Wednesday, August 24, 2016

One small error on the Internet ...



This interesting Guardian article, "The takeover: how police ended up running a paedophile site", is discussed by Bruce Schneier.

Two high-profile, security-savvy paedophiles were taken down based on the smallest of errors.

The paedophile site
“... ran as a company or business,” Rouse says. Senior administrators took charge of individual boards, grouped around categories such as boys or girls, hardcore or non-nude. Users had to upload material at least every 30 days or risk exile. Each of its 45,000 accounts were ranked according to the quality of their output, with a “producer’s area” walled off to all but the most feted.

At the top was one man, “effectively the CEO”. He regularly started his messages with the cheery greeting “hiyas”.
The article explains how that one idiosyncrasy was enough to identify him.

The second paedophile took exhaustive steps to cleanse his uploaded material of any identifying information.
"Access to the full suite of Huckle’s material provided the breakthrough. It was not what he photographed, but what he photographed with. Embedded in some of his images, overlooked when he swept the files of metadata, was the brand and model of his Olympus camera. A tiny clue – but enough.

"Officers exhaustively swept photography sites such as Flickr and TrekEarth for photos taken in south-east Asia using the make and model."
Following that flimsy thread was, it turned out, enough.

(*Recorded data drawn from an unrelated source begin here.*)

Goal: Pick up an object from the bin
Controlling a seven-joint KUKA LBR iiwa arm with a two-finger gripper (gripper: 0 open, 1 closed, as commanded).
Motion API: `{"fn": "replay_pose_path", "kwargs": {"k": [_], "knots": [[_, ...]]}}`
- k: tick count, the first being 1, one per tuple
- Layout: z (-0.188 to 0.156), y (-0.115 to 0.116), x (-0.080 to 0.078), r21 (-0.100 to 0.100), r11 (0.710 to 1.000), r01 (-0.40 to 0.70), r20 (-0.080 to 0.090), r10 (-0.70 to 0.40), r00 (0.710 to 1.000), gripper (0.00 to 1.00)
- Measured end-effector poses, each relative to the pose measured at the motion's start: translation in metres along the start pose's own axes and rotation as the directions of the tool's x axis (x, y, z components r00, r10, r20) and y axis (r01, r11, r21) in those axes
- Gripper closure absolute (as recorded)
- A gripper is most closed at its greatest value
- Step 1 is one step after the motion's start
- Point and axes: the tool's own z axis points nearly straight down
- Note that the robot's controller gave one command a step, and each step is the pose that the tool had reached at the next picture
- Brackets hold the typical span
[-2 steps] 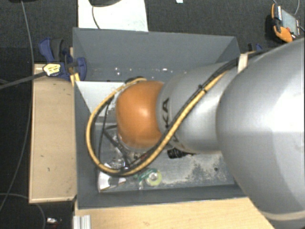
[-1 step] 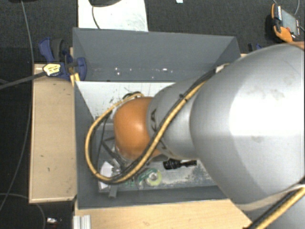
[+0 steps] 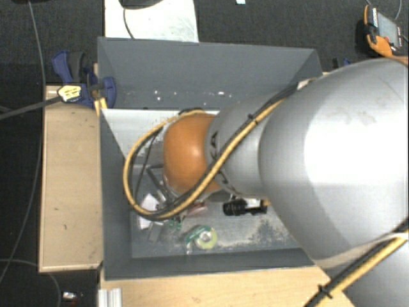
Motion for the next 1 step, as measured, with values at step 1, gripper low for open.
{"fn": "replay_pose_path", "kwargs": {"k": [1], "knots": [[0.0019,0.0185,0.0405,0.013,0.932,0.362,-0.028,-0.361,0.932,1.00]]}}
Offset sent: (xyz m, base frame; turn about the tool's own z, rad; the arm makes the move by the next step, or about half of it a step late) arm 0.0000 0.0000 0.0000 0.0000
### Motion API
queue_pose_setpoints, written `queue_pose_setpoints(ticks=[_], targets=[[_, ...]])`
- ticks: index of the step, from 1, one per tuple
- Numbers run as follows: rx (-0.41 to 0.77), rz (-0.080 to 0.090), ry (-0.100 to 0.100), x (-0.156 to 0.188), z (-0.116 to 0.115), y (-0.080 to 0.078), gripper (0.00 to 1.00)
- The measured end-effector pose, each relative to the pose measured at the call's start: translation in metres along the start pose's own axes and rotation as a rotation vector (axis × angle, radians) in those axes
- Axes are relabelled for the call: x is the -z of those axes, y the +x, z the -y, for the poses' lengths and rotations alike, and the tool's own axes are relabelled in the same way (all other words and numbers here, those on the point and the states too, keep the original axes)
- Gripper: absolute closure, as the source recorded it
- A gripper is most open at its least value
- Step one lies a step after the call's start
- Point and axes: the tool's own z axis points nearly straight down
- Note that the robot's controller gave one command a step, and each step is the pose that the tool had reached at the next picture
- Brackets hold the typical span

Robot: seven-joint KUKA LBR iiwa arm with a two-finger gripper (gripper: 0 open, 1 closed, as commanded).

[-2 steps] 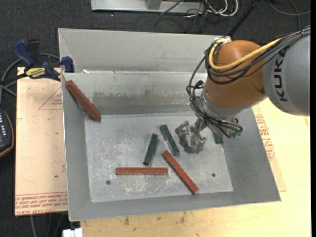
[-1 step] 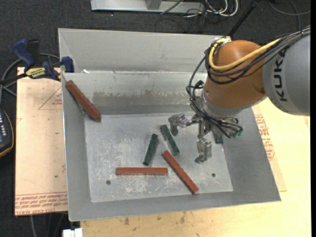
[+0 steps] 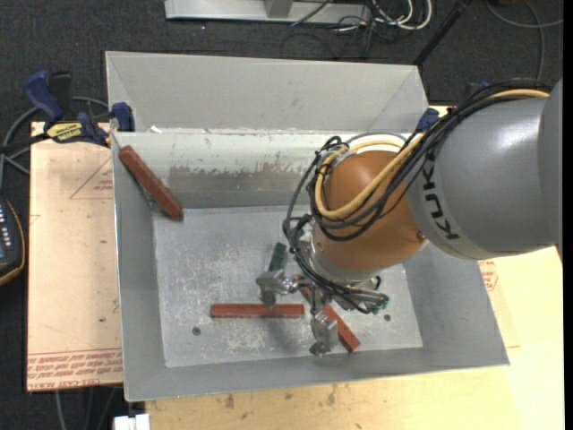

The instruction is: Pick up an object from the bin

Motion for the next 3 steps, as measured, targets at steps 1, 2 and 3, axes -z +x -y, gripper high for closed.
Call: queue_pose_setpoints(ticks=[1,2,3], targets=[[0.027,0.011,0.010,-0.055,0.060,-0.049,0.00],[0.224,0.007,0.009,-0.059,0.008,-0.026,0.00],[0.040,0.010,0.009,-0.037,-0.001,-0.026,0.00]])
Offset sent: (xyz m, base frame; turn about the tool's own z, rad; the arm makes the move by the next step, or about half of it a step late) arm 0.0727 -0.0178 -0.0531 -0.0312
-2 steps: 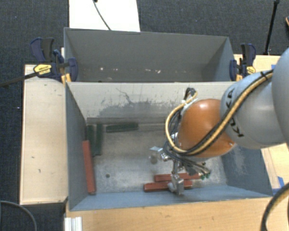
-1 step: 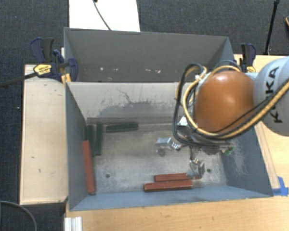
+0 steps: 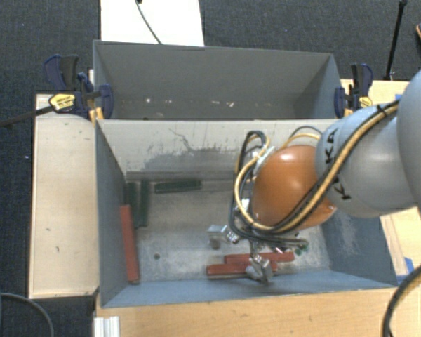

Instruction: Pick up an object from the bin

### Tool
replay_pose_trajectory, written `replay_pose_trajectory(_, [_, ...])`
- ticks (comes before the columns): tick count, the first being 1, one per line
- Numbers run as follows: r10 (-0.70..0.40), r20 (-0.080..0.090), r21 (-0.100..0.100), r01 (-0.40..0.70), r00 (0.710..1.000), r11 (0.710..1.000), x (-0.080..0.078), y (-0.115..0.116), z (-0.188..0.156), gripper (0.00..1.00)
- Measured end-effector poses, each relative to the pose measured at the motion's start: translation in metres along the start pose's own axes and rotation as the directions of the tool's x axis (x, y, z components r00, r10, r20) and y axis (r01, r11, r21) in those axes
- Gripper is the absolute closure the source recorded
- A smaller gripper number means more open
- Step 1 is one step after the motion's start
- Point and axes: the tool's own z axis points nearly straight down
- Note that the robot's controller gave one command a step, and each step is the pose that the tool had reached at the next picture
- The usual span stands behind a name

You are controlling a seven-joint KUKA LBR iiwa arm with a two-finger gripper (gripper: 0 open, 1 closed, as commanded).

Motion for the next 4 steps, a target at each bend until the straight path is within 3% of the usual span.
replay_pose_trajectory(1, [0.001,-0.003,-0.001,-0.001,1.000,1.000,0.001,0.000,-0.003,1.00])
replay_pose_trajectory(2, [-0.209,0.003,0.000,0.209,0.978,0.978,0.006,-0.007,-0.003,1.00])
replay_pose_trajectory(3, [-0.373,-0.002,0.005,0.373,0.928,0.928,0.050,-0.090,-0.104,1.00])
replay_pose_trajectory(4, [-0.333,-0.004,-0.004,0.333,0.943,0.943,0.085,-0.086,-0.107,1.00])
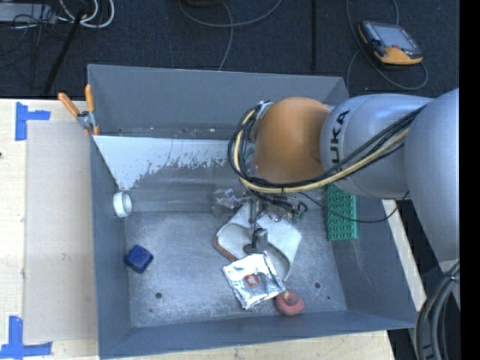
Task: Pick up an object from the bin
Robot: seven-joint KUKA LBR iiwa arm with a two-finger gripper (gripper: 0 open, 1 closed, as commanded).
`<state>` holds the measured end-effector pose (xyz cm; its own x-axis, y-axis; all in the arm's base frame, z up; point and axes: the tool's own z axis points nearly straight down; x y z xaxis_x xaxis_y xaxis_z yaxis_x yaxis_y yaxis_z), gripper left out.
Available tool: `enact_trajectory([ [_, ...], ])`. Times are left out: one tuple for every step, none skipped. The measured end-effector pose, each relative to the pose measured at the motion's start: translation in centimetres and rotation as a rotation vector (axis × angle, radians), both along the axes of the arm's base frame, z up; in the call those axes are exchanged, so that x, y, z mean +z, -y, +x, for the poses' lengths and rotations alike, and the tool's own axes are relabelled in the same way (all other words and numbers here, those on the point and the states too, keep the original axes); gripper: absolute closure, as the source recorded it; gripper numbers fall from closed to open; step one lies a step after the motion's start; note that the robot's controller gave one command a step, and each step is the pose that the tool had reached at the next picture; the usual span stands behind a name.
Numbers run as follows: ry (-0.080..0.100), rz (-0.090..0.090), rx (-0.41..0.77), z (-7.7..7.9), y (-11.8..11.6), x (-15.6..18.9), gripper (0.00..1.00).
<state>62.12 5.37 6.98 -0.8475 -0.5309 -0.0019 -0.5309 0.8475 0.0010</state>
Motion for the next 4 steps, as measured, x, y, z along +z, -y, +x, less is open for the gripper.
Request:
enact_trajectory([
  [-0.001,0.0,-0.008,0.0,0.0,0.0,0.0],
  [-0.001,0.0,-0.015,0.0,0.0,-0.1,0.0],
  [0.0,0.001,-0.017,0.0,0.0,0.0,1.0],
  [0.003,-0.001,-0.021,0.1,-0.1,4.7,1.0],
])
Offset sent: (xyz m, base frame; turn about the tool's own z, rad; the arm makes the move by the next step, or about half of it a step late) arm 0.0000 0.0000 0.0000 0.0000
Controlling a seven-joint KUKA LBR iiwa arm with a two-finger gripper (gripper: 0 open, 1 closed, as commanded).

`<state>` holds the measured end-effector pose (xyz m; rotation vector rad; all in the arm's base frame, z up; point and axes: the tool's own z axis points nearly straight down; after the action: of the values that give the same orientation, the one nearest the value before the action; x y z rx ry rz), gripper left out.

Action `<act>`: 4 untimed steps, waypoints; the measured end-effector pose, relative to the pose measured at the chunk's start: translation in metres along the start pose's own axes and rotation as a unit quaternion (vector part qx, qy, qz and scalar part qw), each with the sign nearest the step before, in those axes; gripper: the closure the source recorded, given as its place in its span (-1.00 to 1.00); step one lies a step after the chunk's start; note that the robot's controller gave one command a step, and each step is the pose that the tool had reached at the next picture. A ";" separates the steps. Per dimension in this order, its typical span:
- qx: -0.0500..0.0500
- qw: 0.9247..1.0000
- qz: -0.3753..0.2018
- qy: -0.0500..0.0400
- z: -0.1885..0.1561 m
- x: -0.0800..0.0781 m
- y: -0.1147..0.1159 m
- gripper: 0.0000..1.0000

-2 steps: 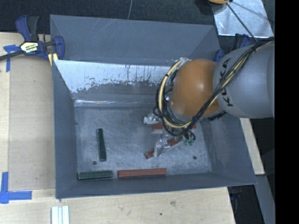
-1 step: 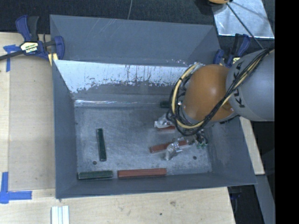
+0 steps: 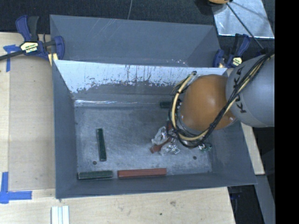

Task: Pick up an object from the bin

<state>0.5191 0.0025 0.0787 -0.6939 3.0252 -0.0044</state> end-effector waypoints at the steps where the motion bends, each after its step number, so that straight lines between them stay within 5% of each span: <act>1: 0.000 1.000 0.000 0.000 0.000 0.000 0.000 1.00; 2: -0.007 1.000 -0.017 0.019 -0.051 0.003 -0.007 1.00; 3: -0.006 0.998 -0.065 0.016 -0.091 -0.011 -0.011 1.00; 4: -0.006 0.998 -0.059 0.017 -0.101 0.000 -0.016 1.00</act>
Offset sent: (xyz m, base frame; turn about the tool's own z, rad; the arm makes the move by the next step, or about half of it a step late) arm 0.0103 -0.0151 0.1266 -0.0734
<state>0.5219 -0.0121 0.1800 -0.8825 3.0130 0.0002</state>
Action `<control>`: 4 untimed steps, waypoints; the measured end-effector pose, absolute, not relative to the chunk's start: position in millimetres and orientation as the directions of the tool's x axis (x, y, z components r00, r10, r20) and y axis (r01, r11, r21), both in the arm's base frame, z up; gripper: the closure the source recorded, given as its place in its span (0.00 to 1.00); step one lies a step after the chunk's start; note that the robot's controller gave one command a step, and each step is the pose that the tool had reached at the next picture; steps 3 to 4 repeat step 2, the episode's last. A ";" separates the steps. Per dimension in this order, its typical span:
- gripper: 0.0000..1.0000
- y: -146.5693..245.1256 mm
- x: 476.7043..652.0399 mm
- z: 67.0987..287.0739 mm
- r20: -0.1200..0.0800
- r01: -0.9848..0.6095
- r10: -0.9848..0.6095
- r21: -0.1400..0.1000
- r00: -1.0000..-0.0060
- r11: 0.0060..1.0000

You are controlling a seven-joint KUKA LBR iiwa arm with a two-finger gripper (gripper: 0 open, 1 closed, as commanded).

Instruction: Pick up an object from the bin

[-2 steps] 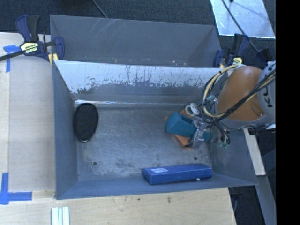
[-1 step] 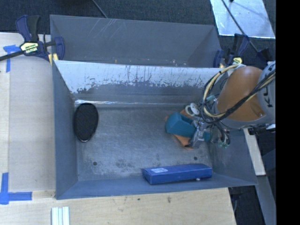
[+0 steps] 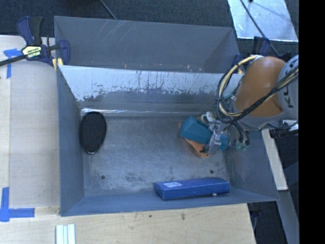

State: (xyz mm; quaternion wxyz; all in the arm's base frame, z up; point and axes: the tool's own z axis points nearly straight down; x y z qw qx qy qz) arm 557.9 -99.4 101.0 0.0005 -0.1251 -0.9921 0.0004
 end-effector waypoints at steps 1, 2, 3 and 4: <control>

I've long been convinced that it's essentially impossible to stay secret on the Internet if a major intelligence agency is on your case.

The article describes a fair amount of labour-intensive Internet searching by Australian police, but it's not hard to see how that could be mostly automated. And if the intelligence agency is allowed AI-based filtering of generic Internet streams, then security through obscurity doesn't really work either.

It would be interesting to know how agencies such as the NSA and GCHQ assess the Internet tradecraft of Islamic fundamentalists. Based on the levels of smartness and training we've heard about to date, I would guess that to any efficient agency with legal access to the right tools the wannabe terrorist is effectively saying, "Here's where I live. Come on in, rummage freely and stay as long as you want."

I think this explains the lack of successful attacks (touch wood) that we've seen in the UK the last few years. It's certainly not for want of attempts.

Of course, if your communications security agency is not up to speed - Hello, Belgium? - even incompetent jihadis can still make it happen.